The job is to find each line in the entries holding the string "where" and copy that line.
Study material START
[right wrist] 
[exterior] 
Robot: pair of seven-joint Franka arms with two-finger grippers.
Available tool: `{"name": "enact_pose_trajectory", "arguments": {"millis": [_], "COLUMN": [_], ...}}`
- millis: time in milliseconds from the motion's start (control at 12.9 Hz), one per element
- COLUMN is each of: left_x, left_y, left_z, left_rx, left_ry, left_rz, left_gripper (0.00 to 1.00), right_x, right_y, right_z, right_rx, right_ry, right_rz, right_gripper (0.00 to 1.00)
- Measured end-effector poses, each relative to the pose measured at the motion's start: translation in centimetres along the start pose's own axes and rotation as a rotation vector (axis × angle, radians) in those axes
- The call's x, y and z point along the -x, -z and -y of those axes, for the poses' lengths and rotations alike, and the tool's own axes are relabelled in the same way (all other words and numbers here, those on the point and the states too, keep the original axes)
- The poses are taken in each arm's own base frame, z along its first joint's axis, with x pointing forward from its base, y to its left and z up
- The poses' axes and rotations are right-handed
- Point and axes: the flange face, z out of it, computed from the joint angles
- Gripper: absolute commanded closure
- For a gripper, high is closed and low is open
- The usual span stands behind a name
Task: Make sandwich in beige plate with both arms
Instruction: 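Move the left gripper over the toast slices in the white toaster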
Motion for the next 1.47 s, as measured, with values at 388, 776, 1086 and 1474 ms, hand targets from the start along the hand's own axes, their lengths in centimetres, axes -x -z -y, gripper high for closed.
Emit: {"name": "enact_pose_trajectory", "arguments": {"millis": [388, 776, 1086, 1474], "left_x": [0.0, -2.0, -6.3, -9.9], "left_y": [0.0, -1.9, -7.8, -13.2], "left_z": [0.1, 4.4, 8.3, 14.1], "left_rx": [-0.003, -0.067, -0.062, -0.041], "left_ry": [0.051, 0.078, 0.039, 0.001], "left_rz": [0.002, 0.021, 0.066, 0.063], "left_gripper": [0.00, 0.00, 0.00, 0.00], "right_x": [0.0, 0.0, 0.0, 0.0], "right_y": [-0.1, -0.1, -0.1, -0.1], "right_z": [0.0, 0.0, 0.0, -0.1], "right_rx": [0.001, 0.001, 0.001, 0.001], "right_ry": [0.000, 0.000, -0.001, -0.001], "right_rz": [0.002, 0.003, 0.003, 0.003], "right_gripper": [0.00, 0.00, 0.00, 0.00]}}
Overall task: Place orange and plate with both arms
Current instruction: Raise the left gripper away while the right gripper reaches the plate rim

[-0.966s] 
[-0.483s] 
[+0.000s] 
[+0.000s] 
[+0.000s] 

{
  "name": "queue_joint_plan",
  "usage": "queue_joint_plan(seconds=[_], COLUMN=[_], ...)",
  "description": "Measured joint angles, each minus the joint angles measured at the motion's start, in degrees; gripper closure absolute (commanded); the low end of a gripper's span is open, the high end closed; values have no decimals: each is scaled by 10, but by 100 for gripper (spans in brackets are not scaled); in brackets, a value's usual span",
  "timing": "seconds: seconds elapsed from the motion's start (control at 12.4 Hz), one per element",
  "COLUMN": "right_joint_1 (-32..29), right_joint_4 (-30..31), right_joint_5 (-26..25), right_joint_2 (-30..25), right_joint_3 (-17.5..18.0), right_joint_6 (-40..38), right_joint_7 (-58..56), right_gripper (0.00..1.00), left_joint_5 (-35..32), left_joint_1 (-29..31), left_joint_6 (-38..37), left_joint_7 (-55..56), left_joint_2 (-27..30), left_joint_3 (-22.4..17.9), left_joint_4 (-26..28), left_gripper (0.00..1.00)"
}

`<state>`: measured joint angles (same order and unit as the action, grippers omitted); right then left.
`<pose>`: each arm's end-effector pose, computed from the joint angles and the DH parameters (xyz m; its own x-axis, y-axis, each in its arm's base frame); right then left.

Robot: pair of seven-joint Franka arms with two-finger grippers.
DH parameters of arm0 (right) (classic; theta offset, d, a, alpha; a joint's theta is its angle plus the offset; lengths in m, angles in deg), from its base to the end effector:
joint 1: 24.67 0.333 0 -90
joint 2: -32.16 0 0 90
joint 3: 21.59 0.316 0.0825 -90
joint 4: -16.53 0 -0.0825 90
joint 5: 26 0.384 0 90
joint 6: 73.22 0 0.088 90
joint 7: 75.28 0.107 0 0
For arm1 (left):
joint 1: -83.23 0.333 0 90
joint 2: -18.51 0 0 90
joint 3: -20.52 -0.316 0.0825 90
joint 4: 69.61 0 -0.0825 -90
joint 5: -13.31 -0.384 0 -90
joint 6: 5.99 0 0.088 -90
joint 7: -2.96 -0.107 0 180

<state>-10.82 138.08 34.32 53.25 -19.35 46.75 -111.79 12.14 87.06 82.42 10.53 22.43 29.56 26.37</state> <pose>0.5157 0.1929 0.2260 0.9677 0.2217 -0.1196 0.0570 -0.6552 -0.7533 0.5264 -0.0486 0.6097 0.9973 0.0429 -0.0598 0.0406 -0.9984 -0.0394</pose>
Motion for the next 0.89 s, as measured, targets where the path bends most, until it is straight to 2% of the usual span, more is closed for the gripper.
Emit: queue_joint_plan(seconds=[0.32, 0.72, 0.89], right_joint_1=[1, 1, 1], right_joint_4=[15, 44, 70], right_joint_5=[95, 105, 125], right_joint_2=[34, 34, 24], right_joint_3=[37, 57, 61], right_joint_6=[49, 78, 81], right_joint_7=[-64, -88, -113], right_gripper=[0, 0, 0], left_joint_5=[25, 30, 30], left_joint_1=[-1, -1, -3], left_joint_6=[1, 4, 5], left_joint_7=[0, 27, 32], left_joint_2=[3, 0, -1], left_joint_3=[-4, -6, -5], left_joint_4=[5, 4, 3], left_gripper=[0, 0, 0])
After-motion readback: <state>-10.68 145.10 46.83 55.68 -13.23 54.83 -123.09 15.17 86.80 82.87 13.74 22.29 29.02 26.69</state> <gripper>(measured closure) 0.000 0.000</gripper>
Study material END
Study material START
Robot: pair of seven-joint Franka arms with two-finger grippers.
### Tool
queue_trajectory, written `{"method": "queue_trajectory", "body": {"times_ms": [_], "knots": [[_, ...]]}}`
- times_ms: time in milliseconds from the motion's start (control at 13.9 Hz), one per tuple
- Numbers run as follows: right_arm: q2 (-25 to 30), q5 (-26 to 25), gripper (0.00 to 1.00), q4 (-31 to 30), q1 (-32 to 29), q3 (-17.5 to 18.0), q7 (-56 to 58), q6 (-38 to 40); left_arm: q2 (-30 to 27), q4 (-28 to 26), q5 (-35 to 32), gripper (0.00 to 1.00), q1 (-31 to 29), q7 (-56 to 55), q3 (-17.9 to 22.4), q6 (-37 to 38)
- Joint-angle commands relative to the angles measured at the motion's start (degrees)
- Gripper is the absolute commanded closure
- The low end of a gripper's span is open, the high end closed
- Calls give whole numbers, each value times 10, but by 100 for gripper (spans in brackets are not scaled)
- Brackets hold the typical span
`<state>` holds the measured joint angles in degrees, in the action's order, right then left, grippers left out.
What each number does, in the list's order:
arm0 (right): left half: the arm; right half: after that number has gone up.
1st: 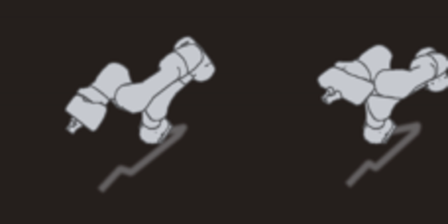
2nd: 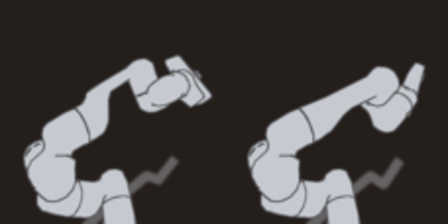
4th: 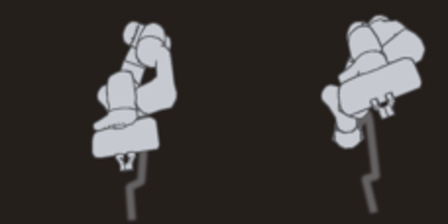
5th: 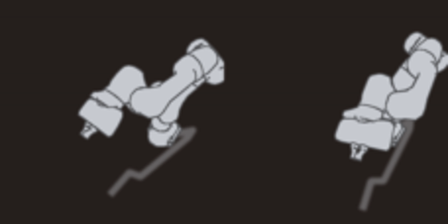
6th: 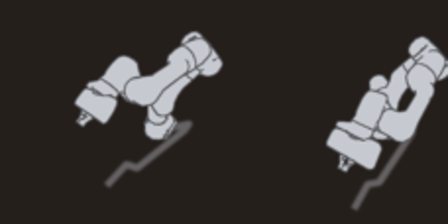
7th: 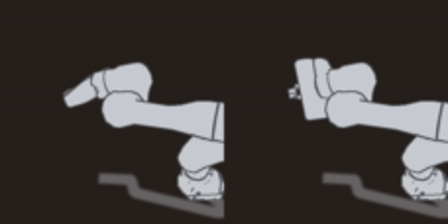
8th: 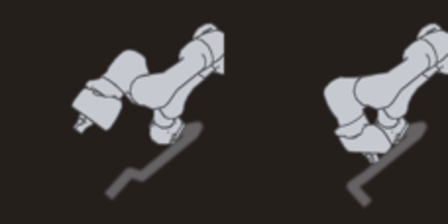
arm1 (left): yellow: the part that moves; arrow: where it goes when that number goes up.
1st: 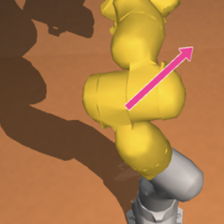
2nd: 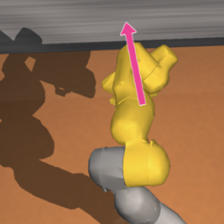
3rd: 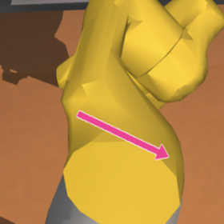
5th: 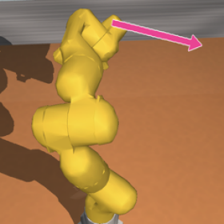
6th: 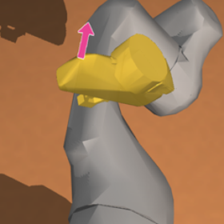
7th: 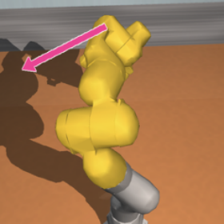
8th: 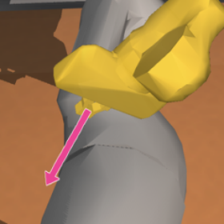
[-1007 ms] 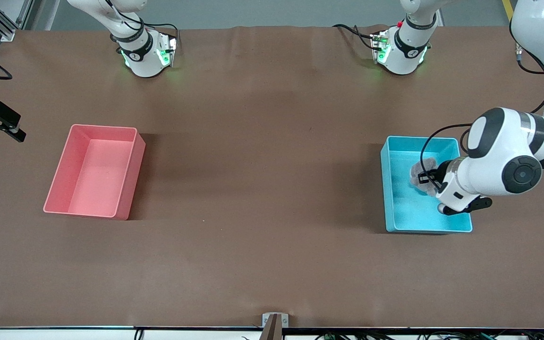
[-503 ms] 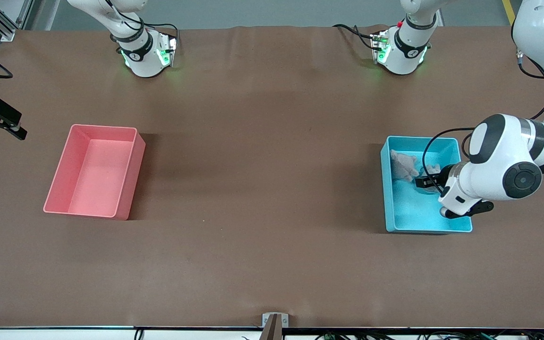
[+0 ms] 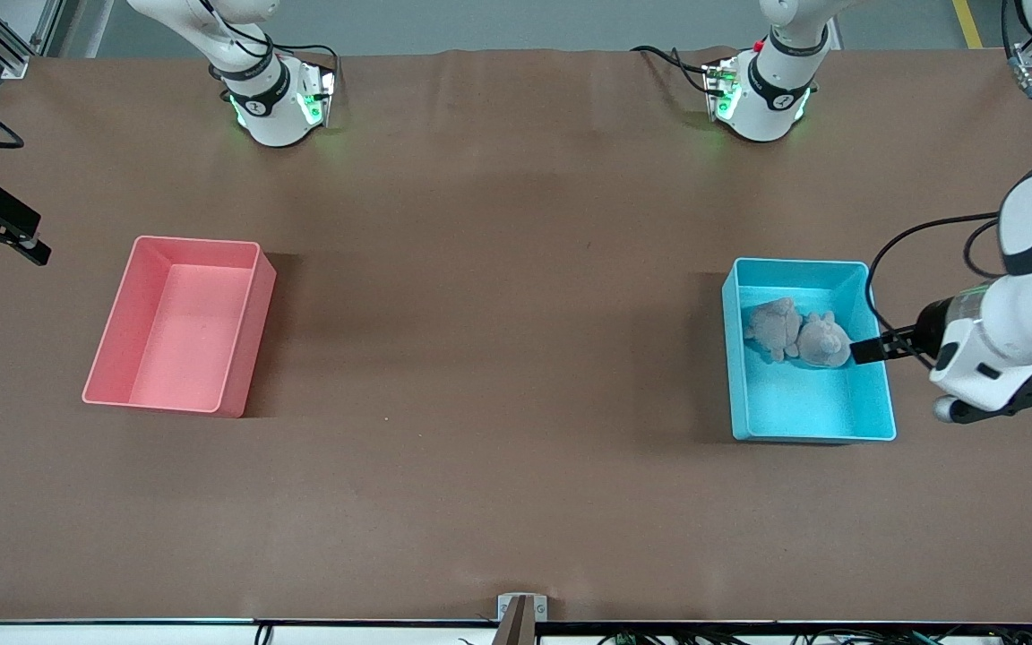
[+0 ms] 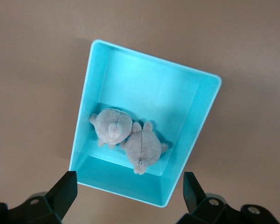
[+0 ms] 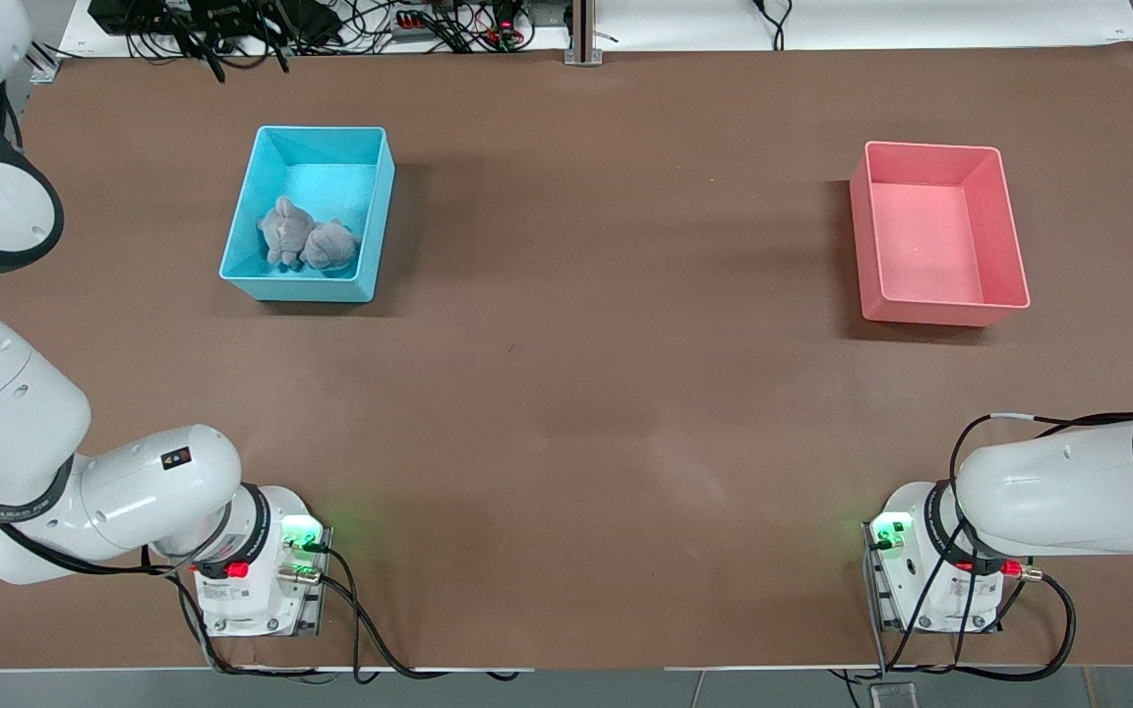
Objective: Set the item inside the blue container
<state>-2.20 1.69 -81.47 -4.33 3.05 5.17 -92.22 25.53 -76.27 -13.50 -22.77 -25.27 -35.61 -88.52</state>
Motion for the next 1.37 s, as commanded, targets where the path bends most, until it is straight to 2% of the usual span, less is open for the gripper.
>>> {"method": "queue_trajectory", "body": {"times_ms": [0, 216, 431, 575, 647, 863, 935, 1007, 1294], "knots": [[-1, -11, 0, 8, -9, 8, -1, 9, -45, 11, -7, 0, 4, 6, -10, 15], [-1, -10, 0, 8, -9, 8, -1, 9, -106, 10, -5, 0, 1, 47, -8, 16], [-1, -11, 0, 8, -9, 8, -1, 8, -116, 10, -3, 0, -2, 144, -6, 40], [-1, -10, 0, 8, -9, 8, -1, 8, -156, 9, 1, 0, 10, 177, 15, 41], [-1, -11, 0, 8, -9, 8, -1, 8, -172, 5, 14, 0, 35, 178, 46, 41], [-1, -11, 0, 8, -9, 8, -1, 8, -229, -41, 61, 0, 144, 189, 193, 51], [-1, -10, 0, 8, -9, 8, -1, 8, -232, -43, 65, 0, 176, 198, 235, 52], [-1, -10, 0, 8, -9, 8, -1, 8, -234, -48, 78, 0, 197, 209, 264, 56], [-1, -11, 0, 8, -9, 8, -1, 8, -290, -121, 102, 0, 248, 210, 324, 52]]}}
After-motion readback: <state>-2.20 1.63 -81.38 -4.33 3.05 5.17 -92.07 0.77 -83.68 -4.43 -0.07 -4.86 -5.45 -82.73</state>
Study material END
◆ **Reply to the exercise**
Motion for the next 0.89 s, as measured, targets where the path bends most, until it is straight to 2% of the usual span, more is closed for the gripper.
arm1 (left): yellow: the part that moves; arrow: where it goes when that number goes up.
Motion for the next 1.37 s, as commanded, targets where the path bends most, until it is straight to 2% of the usual span, less is open for the gripper.

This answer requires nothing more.